Reproduce the entries. Match every word.

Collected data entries
=== Begin Enclosure ===
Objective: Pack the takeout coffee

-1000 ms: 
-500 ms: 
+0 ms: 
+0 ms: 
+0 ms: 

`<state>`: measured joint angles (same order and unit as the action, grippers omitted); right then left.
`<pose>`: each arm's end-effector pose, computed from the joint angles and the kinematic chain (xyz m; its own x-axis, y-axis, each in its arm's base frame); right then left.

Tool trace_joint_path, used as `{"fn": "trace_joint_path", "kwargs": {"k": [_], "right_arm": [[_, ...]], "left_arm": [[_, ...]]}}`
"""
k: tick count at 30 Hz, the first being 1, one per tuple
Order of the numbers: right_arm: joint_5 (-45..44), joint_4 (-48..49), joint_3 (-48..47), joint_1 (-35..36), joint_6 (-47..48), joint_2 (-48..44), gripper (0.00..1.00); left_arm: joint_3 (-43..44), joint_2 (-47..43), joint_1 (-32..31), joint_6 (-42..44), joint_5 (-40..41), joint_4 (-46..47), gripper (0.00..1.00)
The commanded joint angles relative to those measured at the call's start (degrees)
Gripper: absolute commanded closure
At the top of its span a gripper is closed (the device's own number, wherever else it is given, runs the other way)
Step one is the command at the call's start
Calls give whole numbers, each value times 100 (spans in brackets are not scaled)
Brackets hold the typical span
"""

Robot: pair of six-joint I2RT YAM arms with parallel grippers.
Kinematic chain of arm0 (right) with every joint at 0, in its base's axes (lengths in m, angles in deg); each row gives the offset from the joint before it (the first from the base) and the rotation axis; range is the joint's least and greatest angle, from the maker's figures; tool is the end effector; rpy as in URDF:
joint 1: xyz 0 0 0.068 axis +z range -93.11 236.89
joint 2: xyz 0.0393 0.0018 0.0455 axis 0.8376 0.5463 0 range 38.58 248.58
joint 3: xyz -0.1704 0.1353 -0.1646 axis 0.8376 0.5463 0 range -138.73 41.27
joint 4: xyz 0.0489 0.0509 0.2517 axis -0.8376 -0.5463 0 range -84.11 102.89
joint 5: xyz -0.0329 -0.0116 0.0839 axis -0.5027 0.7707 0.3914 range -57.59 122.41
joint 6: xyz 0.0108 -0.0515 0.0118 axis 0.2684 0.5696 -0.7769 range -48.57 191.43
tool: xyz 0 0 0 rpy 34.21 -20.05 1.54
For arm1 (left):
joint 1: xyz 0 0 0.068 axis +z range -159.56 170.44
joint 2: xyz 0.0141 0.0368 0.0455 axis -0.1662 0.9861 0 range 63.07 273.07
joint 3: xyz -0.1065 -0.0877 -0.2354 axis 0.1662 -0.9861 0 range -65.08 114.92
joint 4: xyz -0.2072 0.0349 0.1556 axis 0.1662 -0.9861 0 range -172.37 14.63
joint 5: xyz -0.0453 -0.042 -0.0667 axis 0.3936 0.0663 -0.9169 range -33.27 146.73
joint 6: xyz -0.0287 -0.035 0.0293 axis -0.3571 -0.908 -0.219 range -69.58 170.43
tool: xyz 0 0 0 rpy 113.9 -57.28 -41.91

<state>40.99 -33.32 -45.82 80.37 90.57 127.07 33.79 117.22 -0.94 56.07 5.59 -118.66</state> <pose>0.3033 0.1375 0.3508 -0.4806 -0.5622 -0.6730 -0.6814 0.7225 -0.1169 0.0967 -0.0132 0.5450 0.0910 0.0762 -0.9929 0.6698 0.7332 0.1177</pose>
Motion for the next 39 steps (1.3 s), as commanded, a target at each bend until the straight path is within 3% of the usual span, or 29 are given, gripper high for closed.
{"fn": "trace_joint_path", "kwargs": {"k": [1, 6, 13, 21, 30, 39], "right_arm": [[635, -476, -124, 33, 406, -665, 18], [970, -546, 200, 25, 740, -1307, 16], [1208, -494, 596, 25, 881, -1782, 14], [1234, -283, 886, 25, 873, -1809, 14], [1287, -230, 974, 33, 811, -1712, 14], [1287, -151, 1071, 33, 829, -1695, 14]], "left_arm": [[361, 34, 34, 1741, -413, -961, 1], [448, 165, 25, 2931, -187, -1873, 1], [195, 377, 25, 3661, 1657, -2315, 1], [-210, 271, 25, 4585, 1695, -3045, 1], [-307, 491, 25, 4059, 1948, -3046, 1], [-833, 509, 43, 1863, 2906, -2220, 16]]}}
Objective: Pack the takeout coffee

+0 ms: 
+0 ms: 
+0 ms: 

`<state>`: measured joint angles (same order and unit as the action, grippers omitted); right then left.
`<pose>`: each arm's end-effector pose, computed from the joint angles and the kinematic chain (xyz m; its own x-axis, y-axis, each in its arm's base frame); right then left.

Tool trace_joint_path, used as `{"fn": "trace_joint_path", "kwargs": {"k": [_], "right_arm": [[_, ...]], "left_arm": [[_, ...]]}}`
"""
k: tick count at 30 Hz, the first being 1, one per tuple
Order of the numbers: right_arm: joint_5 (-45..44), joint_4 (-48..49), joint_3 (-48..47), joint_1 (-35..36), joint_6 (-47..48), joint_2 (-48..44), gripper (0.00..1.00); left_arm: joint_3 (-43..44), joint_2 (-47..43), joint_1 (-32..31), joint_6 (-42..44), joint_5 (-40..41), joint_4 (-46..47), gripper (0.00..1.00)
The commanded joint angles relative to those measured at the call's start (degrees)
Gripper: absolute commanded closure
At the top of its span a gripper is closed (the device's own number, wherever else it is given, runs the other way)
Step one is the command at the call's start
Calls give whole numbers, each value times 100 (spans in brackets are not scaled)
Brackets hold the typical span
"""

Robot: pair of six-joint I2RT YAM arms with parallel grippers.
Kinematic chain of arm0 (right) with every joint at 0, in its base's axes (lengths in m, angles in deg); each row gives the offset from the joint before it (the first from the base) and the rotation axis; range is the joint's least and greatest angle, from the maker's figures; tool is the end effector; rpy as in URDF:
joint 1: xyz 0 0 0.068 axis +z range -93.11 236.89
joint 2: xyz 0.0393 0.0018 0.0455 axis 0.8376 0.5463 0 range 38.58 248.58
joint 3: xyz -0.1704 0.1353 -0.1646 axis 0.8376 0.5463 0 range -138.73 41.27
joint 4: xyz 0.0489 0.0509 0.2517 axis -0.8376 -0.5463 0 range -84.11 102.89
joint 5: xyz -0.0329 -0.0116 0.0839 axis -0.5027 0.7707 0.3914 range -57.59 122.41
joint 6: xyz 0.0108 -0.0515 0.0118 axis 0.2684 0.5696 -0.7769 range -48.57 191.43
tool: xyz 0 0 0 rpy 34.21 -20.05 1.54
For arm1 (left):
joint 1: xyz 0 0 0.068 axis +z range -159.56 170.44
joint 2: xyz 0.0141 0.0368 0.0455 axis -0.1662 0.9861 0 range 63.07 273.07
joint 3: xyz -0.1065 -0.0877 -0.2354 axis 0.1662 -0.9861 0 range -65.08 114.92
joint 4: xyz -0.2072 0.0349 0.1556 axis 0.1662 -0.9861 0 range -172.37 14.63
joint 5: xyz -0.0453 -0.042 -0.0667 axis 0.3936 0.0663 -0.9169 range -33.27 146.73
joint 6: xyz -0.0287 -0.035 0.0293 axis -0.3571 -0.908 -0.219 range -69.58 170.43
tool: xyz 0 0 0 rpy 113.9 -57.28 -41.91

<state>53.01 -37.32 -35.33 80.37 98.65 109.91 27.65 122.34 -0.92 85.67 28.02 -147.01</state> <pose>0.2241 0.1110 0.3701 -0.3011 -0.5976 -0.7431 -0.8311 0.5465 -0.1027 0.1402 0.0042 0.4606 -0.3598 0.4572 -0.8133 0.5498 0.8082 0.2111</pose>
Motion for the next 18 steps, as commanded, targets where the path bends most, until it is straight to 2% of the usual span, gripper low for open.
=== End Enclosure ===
◆ **Output of the task**
Objective: Pack the takeout coffee

-1000 ms: 
-500 ms: 
+0 ms: 
+0 ms: 
+0 ms: 

`<state>`: measured joint angles (same order and unit as the action, grippers omitted); right then left.
`<pose>`: each arm's end-effector pose, computed from the joint angles and the kinematic chain (xyz m; its own x-axis, y-axis, each in its arm's base frame); right then left.

Tool trace_joint_path, used as `{"fn": "trace_joint_path", "kwargs": {"k": [_], "right_arm": [[_, ...]], "left_arm": [[_, ...]]}}`
"""
k: tick count at 30 Hz, the first being 1, one per tuple
Order of the numbers: right_arm: joint_5 (-45..44), joint_4 (-48..49), joint_3 (-48..47), joint_1 (-35..36), joint_6 (-47..48), joint_2 (-48..44), gripper (0.00..1.00); left_arm: joint_3 (-43..44), joint_2 (-47..43), joint_1 (-32..31), joint_6 (-42..44), joint_5 (-40..41), joint_4 (-46..47), gripper (0.00..1.00)
The commanded joint angles relative to those measured at the call's start (degrees)
Gripper: absolute commanded closure
At the top of its span a gripper is closed (the device's own number, wherever else it is given, runs the other way)
Step one is the command at the call's start
Calls give whole numbers, each value times 100 (spans in brackets are not scaled)
Brackets hold the typical span
"""

Robot: pair of six-joint I2RT YAM arms with parallel grippers.
Kinematic chain of arm0 (right) with every joint at 0, in its base's axes (lengths in m, angles in deg); each row gives the offset from the joint before it (the first from the base) and the rotation axis; range is the joint's least and greatest angle, from the maker's figures; tool is the end effector; rpy as in URDF:
joint 1: xyz 0 0 0.068 axis +z range -93.11 236.89
joint 2: xyz 0.0393 0.0018 0.0455 axis 0.8376 0.5463 0 range 38.58 248.58
joint 3: xyz -0.1704 0.1353 -0.1646 axis 0.8376 0.5463 0 range -138.73 41.27
joint 4: xyz 0.0489 0.0509 0.2517 axis -0.8376 -0.5463 0 range -84.11 102.89
joint 5: xyz -0.0329 -0.0116 0.0839 axis -0.5027 0.7707 0.3914 range -57.59 122.41
joint 6: xyz 0.0108 -0.0515 0.0118 axis 0.2684 0.5696 -0.7769 range -48.57 191.43
tool: xyz 0 0 0 rpy 34.21 -20.05 1.54
For arm1 (left):
joint 1: xyz 0 0 0.068 axis +z range -159.56 170.44
joint 2: xyz 0.0141 0.0368 0.0455 axis -0.1662 0.9861 0 range 63.07 273.07
joint 3: xyz -0.1065 -0.0877 -0.2354 axis 0.1662 -0.9861 0 range -65.08 114.92
joint 4: xyz -0.2072 0.0349 0.1556 axis 0.1662 -0.9861 0 range -172.37 14.63
joint 5: xyz -0.0453 -0.042 -0.0667 axis 0.3936 0.0663 -0.9169 range -33.27 146.73
joint 6: xyz -0.0287 -0.035 0.0293 axis -0.3571 -0.908 -0.219 range -69.58 170.43
tool: xyz 0 0 0 rpy 113.9 -57.28 -41.91

<state>40.99 -33.32 -45.82 80.37 90.57 127.07 33.79 117.22 -0.94 56.07 5.59 -118.66</state> <pose>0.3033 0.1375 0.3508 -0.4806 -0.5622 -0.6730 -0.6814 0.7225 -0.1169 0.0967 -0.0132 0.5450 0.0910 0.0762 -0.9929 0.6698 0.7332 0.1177</pose>
Motion for the next 39 steps (1.3 s), as commanded, a target at each bend until the straight path is within 3% of the usual span, or 29 are given, gripper high for closed.
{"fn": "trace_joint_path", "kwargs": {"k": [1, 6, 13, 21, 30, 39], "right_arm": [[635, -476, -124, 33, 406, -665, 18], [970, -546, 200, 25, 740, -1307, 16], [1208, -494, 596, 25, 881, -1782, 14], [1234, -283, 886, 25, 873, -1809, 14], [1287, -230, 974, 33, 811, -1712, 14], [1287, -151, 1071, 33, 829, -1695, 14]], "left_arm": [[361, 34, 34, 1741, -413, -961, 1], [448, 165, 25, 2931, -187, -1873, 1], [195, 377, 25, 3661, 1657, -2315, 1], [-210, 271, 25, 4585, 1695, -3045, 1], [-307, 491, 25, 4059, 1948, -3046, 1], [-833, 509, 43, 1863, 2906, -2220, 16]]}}
Objective: Pack the takeout coffee

+0 ms: 
+0 ms: 
+0 ms: 

`<state>`: measured joint angles (same order and unit as the action, grippers omitted); right then left.
`<pose>`: each arm's end-effector pose, computed from the joint angles and the kinematic chain (xyz m; its own x-axis, y-axis, each in its arm's base frame); right then left.

Tool trace_joint_path, used as `{"fn": "trace_joint_path", "kwargs": {"k": [_], "right_arm": [[_, ...]], "left_arm": [[_, ...]]}}`
"""
k: tick count at 30 Hz, the first being 1, one per tuple
Order of the numbers: right_arm: joint_5 (-45..44), joint_4 (-48..49), joint_3 (-48..47), joint_1 (-35..36), joint_6 (-47..48), joint_2 (-48..44), gripper (0.00..1.00); left_arm: joint_3 (-43..44), joint_2 (-47..43), joint_1 (-32..31), joint_6 (-42..44), joint_5 (-40..41), joint_4 (-46..47), gripper (0.00..1.00)
The commanded joint angles relative to those measured at the call's start (degrees)
Gripper: absolute commanded closure
At the top of its span a gripper is closed (the device's own number, wherever else it is given, runs the other way)
Step one is the command at the call's start
Calls give whole numbers, each value times 100 (spans in brackets are not scaled)
Brackets hold the typical span
"""

Robot: pair of six-joint I2RT YAM arms with parallel grippers.
Kinematic chain of arm0 (right) with every joint at 0, in its base's axes (lengths in m, angles in deg); each row gives the offset from the joint before it (the first from the base) and the rotation axis; range is the joint's least and greatest angle, from the maker's figures; tool is the end effector; rpy as in URDF:
joint 1: xyz 0 0 0.068 axis +z range -93.11 236.89
joint 2: xyz 0.0393 0.0018 0.0455 axis 0.8376 0.5463 0 range 38.58 248.58
joint 3: xyz -0.1704 0.1353 -0.1646 axis 0.8376 0.5463 0 range -138.73 41.27
joint 4: xyz 0.0489 0.0509 0.2517 axis -0.8376 -0.5463 0 range -84.11 102.89
joint 5: xyz -0.0329 -0.0116 0.0839 axis -0.5027 0.7707 0.3914 range -57.59 122.41
joint 6: xyz 0.0108 -0.0515 0.0118 axis 0.2684 0.5696 -0.7769 range -48.57 191.43
tool: xyz 0 0 0 rpy 34.21 -20.05 1.54
For arm1 (left):
joint 1: xyz 0 0 0.068 axis +z range -159.56 170.44
joint 2: xyz 0.0141 0.0368 0.0455 axis -0.1662 0.9861 0 range 63.07 273.07
joint 3: xyz -0.1065 -0.0877 -0.2354 axis 0.1662 -0.9861 0 range -65.08 114.92
joint 4: xyz -0.2072 0.0349 0.1556 axis 0.1662 -0.9861 0 range -172.37 14.63
joint 5: xyz -0.0453 -0.042 -0.0667 axis 0.3936 0.0663 -0.9169 range -33.27 146.73
joint 6: xyz -0.0287 -0.035 0.0293 axis -0.3571 -0.908 -0.219 range -69.58 170.43
tool: xyz 0 0 0 rpy 113.9 -57.28 -41.91

<state>53.01 -37.32 -35.33 80.37 98.65 109.91 27.65 122.34 -0.92 85.67 28.02 -147.01</state> <pose>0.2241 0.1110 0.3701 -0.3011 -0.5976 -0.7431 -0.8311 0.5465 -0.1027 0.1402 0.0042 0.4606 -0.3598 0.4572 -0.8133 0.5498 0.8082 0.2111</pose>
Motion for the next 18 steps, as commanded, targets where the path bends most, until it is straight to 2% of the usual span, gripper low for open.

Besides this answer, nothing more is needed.